Suicide By Car
by Phez Kimono
I am a bit tired of having to dodge suicidal drivers every time I need to get on the road. I think most of us use our cars in order to get somewhere in the physical realm, to buy groceries, take a friend to dinner, work the j-o-b and whatnot.
But there are some among us who use their cars as 3-ton gestures of their suicidal tendencies. In other words, driving for them is a philosophical rather than pragmatic activity. They are yelling at the universe, “I dare you to snuff out my anguished existence!”
That’s all well and good to have your heartfelt confrontation with the universe, but can’t you do it in a time-honored fashion, with sleeping pills, say, or razor blades and a nice warm bath? Why do you have to risk the lives of other drivers? Have you thought this whole thing through?

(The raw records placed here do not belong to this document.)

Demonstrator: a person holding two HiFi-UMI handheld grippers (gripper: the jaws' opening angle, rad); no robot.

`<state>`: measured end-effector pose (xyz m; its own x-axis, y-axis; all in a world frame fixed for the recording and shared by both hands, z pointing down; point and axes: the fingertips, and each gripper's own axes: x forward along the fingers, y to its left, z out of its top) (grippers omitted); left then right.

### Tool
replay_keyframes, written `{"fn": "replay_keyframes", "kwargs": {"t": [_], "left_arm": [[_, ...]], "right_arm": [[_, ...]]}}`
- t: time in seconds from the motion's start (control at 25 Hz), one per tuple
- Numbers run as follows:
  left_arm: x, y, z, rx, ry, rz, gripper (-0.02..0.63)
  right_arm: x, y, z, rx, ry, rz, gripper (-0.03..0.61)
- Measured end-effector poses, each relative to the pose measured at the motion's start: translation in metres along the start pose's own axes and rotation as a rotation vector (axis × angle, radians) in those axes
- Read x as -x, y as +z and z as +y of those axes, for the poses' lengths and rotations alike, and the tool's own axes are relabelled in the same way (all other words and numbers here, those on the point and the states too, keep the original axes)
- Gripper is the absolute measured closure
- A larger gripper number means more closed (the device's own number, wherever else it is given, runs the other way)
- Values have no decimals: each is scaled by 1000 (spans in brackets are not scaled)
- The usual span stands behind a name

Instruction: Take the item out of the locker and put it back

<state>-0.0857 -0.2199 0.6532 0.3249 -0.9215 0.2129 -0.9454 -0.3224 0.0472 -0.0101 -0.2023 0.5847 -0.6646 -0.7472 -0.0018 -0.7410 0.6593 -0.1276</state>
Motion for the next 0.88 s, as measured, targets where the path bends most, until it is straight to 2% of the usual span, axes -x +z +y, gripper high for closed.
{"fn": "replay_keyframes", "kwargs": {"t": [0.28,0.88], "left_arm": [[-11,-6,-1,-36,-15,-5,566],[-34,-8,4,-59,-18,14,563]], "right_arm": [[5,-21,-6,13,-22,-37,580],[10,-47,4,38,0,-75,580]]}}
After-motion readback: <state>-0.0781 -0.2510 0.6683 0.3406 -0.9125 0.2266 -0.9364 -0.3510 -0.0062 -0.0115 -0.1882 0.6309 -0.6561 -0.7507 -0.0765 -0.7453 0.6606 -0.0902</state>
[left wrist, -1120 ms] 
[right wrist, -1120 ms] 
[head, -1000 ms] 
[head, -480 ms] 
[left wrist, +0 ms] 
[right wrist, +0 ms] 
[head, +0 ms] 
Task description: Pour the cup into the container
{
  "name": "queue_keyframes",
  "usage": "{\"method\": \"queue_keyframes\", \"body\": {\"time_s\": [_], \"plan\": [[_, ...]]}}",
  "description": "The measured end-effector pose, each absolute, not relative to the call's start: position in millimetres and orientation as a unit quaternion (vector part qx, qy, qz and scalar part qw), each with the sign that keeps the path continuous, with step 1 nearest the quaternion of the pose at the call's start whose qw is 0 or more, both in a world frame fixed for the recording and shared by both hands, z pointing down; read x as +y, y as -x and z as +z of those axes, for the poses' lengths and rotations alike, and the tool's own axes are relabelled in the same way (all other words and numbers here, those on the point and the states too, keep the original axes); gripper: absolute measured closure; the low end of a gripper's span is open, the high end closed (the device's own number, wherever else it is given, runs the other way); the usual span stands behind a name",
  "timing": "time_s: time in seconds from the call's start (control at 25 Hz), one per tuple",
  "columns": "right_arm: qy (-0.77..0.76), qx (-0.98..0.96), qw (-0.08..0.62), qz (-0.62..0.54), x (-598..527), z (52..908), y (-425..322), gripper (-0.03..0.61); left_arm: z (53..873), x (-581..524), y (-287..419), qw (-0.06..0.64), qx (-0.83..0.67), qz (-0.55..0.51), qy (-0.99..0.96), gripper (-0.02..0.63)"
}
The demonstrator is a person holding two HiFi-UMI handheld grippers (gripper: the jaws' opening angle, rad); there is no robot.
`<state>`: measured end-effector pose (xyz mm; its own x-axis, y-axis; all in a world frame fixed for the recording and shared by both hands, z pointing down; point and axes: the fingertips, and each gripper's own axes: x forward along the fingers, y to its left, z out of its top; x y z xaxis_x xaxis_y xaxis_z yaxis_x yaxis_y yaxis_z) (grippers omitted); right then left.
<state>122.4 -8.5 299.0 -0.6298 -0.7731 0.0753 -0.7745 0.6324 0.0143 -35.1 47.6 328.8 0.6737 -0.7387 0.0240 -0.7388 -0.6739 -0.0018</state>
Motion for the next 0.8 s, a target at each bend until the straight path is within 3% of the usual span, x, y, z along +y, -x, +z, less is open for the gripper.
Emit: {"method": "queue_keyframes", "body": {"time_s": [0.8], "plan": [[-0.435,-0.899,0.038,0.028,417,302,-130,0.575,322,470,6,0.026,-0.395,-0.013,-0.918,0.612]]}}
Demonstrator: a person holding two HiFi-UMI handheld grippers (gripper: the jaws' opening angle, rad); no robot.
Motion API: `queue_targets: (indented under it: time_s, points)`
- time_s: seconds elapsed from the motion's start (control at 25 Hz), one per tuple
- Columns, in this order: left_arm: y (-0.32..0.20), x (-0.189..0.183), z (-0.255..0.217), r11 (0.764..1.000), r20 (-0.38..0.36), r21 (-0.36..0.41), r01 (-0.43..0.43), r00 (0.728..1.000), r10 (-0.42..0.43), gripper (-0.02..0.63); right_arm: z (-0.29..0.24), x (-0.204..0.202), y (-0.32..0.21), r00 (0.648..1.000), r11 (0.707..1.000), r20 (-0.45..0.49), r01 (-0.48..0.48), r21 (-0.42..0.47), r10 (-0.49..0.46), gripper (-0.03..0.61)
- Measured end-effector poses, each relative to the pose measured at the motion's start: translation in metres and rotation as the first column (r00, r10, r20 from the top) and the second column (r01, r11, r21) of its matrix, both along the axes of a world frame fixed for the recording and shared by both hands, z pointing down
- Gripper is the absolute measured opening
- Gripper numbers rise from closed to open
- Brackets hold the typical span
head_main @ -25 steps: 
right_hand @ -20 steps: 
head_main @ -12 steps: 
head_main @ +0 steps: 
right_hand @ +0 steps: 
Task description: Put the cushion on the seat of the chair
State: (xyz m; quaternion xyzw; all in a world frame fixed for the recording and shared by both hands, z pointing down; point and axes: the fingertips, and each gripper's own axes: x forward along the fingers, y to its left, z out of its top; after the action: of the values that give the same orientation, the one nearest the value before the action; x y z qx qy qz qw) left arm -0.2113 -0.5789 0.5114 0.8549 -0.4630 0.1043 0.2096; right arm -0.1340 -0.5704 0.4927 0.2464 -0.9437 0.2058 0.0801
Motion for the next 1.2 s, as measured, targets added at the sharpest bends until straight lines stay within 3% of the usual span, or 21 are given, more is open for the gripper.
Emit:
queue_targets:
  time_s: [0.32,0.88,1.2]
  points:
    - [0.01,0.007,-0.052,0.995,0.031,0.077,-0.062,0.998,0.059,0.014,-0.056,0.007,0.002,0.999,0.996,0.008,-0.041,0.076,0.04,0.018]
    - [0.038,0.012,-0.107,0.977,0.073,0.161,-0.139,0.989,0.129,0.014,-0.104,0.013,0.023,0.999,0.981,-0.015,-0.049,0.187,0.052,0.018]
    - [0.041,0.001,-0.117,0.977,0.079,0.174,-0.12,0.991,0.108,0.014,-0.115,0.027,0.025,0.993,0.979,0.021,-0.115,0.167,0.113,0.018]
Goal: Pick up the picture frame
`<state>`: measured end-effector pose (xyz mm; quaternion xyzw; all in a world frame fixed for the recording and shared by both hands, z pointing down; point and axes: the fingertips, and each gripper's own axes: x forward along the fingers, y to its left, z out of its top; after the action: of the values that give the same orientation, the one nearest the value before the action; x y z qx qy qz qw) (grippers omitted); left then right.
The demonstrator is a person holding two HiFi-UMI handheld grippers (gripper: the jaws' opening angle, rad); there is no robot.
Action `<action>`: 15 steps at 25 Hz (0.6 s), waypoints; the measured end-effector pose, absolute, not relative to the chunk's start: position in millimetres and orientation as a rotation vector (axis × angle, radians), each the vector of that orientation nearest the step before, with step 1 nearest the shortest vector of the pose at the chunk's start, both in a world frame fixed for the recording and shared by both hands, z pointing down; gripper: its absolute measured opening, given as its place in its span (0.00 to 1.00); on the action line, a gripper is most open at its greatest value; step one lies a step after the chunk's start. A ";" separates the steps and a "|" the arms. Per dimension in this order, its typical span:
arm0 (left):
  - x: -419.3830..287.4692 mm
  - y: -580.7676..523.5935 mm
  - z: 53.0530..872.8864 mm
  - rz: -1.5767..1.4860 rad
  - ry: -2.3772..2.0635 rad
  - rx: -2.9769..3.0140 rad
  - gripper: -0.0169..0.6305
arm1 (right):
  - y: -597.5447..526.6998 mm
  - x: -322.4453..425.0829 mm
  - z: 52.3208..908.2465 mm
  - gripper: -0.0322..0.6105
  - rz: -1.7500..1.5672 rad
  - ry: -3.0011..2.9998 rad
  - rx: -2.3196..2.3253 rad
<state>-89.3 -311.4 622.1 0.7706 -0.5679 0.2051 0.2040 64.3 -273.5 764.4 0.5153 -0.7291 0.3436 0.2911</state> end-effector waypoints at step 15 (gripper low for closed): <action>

Yes, it seems like a growing number of nihilists are using our nation’s roads to end it all which, in effect, is trying to get someone else to do the job for you. Isn’t that what wars are for? And bacon chickenfried steakburgers?
Seriously, we live in an increasingly dangerous world, and the increasing danger comes from our misuse of technology. When a governmental department or a business engages in a necessary but dangerous project they are required to take safety measures, such as cordoning off the area, regulating activity through trained security personnel, or at the very least putting up warning signs. You don’t just go waltzing into a coal mine or a hydroelectric powerplant, or the back room of a Las Vegas casino where they count the money. If you did, you could expect some bodily harm to befall you.
Yet, we are expected to get in our cars every day, jump on highways at speeds unimaginable to our ancestors, and carry out a complicated mass migration which will statistically ensure someone gets killed unless no one makes a mistake.
In other words, driving a car is not just an individual activity. It is the result of governmental and business groups deciding that this risky project is necessary for the greater good of our society. Whether you are driving because you have important life-saving work to do, or you’re just picking up some pizza, you are part of a larger social plan, a group decision that this dangerous automotive technology is necessary for our civilization to flourish.
My point ultimately is that driving a car, while seemingly an individual activity, is really a group activity. Every decision you make as a driver affects other people. If you can accept that we are all working toward some shared purpose (no matter how murky and contested that purpose may be), then your approach to driving will be more conscientious. We’re all trying to get somewhere, to get something done.
If you don’t accept the idea that we have a shared purpose, then driving becomes a competition, a Malthusian equation, where the road is a resource that must be jealously hoarded. Your gain is my loss, my need is greater than yours, etc. This way of thinking makes sense if two starving individuals are fighting over a scrap of food. But on the road, this approach is not just misguided, it’s actually suicidal.
Bad drivers are not just lazy or distracted. They are acting out an agenda, a refusal to be part of the shared social purpose that driving a car inherently requires. Every time a driver makes a bad choice, endangering other drivers’ lives, an implicit decision has been made to withdraw from the social contract, to withdraw from the shared purpose of the road.
Why is this not just small-minded and childish behavior? Why is it actually suicidal? Because the road is a very dangerous technological project that we as a society have embarked on.
If I decide to act out my emotional issues while driving, whether it is full-blown road rage or just texting on my cellphone, I have decided that my inner personal world is more important, more real than the outer physical world. I’m ignoring the laws of physics and pretending they won’t affect me. In a bouncy castle that may be a fun game, but in a car that is just suicidal.